2017年6月20日火曜日

「あなたの人生の物語」収録の「あなたの人生の物語」(テッド・チャン)

 「メッセージ」を見て、改めて「あなたの人生の物語」を読みたくなったのでそれだけ読んできたのだよ。
・小説では良い意味でのご都合主義(他人や相手を指で指すジェスチャーが宇宙人も同じだったとか)が、映画では説明不足だった。僕は「メッセージ」で宇宙人と地球人でジェスチャーが同じなのはおかしいと書いたけど、小説では言及があったのね(というより映画は単にラッキーなだけだった)。

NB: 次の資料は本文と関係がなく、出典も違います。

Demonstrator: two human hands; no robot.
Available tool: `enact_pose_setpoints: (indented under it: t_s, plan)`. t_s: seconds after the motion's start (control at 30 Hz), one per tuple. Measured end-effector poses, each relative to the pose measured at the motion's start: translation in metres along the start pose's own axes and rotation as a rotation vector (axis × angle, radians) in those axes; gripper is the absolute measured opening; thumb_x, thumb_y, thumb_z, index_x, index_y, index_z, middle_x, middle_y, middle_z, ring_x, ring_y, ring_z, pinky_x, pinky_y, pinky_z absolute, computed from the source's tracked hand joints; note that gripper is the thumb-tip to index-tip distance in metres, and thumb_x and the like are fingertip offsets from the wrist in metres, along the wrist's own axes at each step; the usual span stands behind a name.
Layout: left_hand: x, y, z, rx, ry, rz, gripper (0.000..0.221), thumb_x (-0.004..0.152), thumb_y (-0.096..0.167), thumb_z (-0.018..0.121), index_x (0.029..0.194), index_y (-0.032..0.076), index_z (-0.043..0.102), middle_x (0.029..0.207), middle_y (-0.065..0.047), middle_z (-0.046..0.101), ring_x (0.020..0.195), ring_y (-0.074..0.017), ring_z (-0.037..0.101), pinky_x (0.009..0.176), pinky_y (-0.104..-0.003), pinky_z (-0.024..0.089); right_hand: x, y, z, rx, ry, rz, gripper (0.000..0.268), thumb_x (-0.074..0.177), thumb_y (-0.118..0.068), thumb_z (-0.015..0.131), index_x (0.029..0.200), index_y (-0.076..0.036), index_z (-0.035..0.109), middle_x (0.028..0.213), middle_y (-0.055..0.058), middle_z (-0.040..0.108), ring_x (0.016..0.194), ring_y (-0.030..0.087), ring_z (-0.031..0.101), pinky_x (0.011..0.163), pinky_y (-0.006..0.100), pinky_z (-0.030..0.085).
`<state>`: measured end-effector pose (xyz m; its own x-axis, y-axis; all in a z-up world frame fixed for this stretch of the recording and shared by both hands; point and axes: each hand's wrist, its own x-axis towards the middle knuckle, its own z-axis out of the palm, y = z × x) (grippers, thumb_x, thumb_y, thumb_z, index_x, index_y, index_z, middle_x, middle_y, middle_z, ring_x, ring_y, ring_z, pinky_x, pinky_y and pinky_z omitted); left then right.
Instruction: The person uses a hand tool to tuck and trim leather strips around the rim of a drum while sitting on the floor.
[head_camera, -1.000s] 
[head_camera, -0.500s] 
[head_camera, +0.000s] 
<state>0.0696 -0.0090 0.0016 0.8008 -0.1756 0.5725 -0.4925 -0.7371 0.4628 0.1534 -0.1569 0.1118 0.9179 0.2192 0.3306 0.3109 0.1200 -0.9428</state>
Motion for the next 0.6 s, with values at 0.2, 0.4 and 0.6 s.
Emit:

・小説だとフェルマーの定理→あらかじめ目的がわかっている→フェルマーの定理を基本とする宇宙人は未来を知っている、の順番で伏線があったのに対し、映画ではそこら辺が駄目な感じでぼかされていた。映画でボロクソに書いた理由はろくに小説の伏線を入れてなかったからなのね。
・未来を知っていても自由意志はある、と断言する理屈は小説のほうが上手い。映画だと未来を知っているなら、何でその通りに行動しなければならないの? という理由付けが薄い。この、自由意志の問題は小説でも映画でもテーマだったので、映画は人死お涙頂戴モノになってしまったと思う。
・そもそも小説では僕がメッセージの感想文で不満を述べた部分への理屈がちゃんと書かれており、映画は本当に言葉足らずだと思う。
・でも、異星人が地球に来た目的や、クライマックスの緊張感は映画のほうが上手。さすがハリウッドだね。ちなみにこれは皮肉も混じっている。